Но пощады не будет как раз ей, тете Любе: выжив с квартиры нашу тетю, Василий Деомидович вплотную займется тетей Любой, и несчастную женщину хватит удар, она належится в грязной постели, только подруга, наша тетя, будет ее навещать, обирать от гнуса и грязи. Хозяин еще при живой хозяйке приведет в дом молодую бабенку и станет тешиться с ней на глазах у законной жены. Живи в другом месте, эти прелюбодеи, может, и прикончили бы тетю, но тут кругом соборы, кресты, попы и богомольцы. Бога боязно. Вдруг увидит?

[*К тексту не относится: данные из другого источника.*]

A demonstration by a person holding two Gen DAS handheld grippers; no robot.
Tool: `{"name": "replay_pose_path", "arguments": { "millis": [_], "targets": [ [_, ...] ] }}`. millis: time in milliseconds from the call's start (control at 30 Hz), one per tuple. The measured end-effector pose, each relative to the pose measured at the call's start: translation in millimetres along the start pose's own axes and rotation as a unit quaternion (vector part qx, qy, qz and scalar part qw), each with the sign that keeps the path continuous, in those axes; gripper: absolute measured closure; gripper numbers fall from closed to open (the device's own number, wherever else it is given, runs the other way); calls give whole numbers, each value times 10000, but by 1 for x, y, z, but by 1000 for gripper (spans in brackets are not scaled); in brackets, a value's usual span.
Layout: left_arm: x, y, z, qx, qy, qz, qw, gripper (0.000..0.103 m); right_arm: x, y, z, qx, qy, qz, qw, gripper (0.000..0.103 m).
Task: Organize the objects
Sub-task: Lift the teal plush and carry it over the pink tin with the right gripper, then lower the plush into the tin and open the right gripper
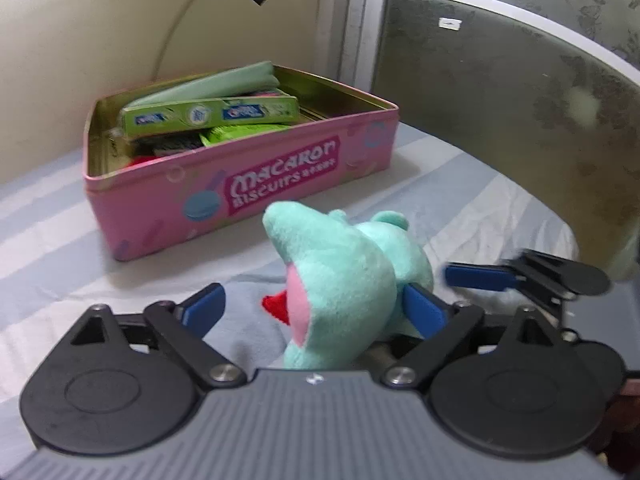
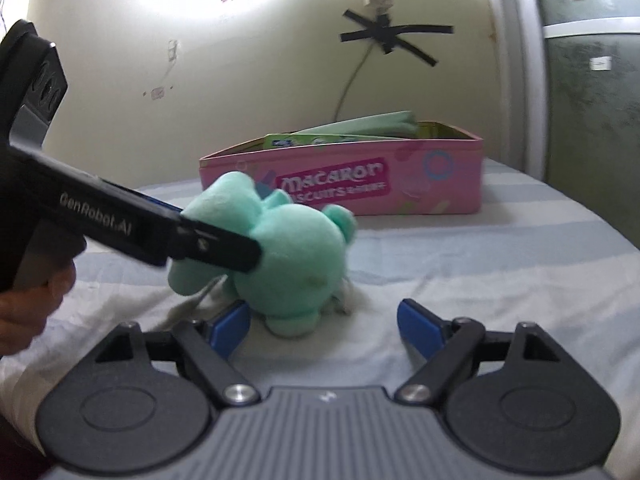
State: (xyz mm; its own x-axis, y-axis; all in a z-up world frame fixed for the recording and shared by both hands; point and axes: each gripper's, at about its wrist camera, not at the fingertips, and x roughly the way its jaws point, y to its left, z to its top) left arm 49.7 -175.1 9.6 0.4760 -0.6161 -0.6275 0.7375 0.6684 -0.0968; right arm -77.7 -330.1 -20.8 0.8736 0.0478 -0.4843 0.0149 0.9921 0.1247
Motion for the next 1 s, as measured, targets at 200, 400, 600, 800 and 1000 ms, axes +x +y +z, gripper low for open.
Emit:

— Он и до войны не больно покладист был, нудный, прижимистый, нелюдимый, да все же терпимый, а после плена просто невозможным сделался! Иногда забудется и брякнет: «А вот у нас, в Германии…» О Господи, Господи! Что только и будет? Что только и будет?..
Когда тетя Люба на цыпочках удалилась на кухню и выключила свет в зале, нам уж ничего-ничего не хотелось, даже разговаривать не было охоты.